WORK REQUEST: Every line of the data should be written out exactly, with the pictures left out.

Segment Open

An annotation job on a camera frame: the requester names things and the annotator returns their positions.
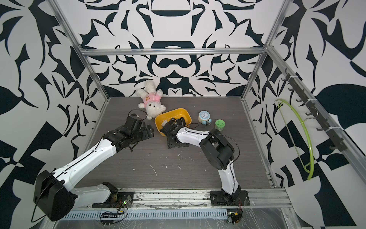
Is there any yellow plastic storage box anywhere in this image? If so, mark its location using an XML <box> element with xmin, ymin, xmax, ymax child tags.
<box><xmin>154</xmin><ymin>108</ymin><xmax>192</xmax><ymax>137</ymax></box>

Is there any white cable duct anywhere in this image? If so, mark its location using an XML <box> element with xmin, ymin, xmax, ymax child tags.
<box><xmin>62</xmin><ymin>209</ymin><xmax>228</xmax><ymax>220</ymax></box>

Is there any white plush bunny pink shirt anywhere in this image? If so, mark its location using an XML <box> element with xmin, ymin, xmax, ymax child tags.
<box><xmin>135</xmin><ymin>80</ymin><xmax>166</xmax><ymax>120</ymax></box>

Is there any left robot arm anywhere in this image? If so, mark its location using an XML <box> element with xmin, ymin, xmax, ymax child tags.
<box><xmin>33</xmin><ymin>114</ymin><xmax>154</xmax><ymax>221</ymax></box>

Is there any green lidded small jar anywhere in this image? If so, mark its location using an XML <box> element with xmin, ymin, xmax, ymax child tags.
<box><xmin>215</xmin><ymin>119</ymin><xmax>226</xmax><ymax>131</ymax></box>

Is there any black wall hook rack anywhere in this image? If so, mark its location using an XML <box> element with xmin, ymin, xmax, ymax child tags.
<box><xmin>283</xmin><ymin>68</ymin><xmax>348</xmax><ymax>152</ymax></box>

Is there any green clothes hanger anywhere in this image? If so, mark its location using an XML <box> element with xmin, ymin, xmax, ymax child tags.
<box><xmin>276</xmin><ymin>98</ymin><xmax>315</xmax><ymax>181</ymax></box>

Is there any small blue alarm clock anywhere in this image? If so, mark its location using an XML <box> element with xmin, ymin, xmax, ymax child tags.
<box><xmin>198</xmin><ymin>110</ymin><xmax>212</xmax><ymax>126</ymax></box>

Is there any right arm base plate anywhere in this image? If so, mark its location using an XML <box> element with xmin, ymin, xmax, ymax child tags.
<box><xmin>210</xmin><ymin>189</ymin><xmax>251</xmax><ymax>206</ymax></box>

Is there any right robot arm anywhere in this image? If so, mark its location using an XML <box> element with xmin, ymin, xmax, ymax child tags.
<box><xmin>160</xmin><ymin>118</ymin><xmax>241</xmax><ymax>205</ymax></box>

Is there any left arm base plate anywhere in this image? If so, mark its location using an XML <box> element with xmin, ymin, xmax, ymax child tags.
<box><xmin>92</xmin><ymin>192</ymin><xmax>134</xmax><ymax>209</ymax></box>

Segment Closed

ANSWER BOX:
An annotation job on a camera frame: the requester names things and the annotator returns their positions.
Is there any yellow plastic storage box anywhere in this image? If so, mark its location using an XML <box> element with xmin, ymin, xmax, ymax child tags.
<box><xmin>154</xmin><ymin>108</ymin><xmax>192</xmax><ymax>137</ymax></box>

Is there any white cable duct anywhere in this image? If so, mark its location using an XML <box> element with xmin, ymin, xmax, ymax child tags.
<box><xmin>62</xmin><ymin>209</ymin><xmax>228</xmax><ymax>220</ymax></box>

Is there any white plush bunny pink shirt anywhere in this image? If so, mark its location using an XML <box> element with xmin, ymin, xmax, ymax child tags.
<box><xmin>135</xmin><ymin>80</ymin><xmax>166</xmax><ymax>120</ymax></box>

Is there any left robot arm anywhere in this image? If so, mark its location using an XML <box> element with xmin, ymin, xmax, ymax child tags.
<box><xmin>33</xmin><ymin>114</ymin><xmax>154</xmax><ymax>221</ymax></box>

Is there any green lidded small jar anywhere in this image? If so, mark its location using an XML <box> element with xmin, ymin, xmax, ymax child tags.
<box><xmin>215</xmin><ymin>119</ymin><xmax>226</xmax><ymax>131</ymax></box>

Is there any black wall hook rack anywhere in this image? If so, mark its location using an XML <box> element with xmin, ymin, xmax, ymax child tags.
<box><xmin>283</xmin><ymin>68</ymin><xmax>348</xmax><ymax>152</ymax></box>

Is there any green clothes hanger anywhere in this image? If so, mark its location using an XML <box> element with xmin, ymin, xmax, ymax child tags.
<box><xmin>276</xmin><ymin>98</ymin><xmax>315</xmax><ymax>181</ymax></box>

Is there any small blue alarm clock anywhere in this image? If so, mark its location using an XML <box> element with xmin, ymin, xmax, ymax child tags.
<box><xmin>198</xmin><ymin>110</ymin><xmax>212</xmax><ymax>126</ymax></box>

Is there any right arm base plate anywhere in this image? If so, mark its location using an XML <box> element with xmin, ymin, xmax, ymax child tags.
<box><xmin>210</xmin><ymin>189</ymin><xmax>251</xmax><ymax>206</ymax></box>

Is there any right robot arm anywhere in this image? If so, mark its location using an XML <box> element with xmin, ymin, xmax, ymax child tags.
<box><xmin>160</xmin><ymin>118</ymin><xmax>241</xmax><ymax>205</ymax></box>

Is there any left arm base plate anywhere in this image? If so, mark its location using an XML <box> element with xmin, ymin, xmax, ymax child tags.
<box><xmin>92</xmin><ymin>192</ymin><xmax>134</xmax><ymax>209</ymax></box>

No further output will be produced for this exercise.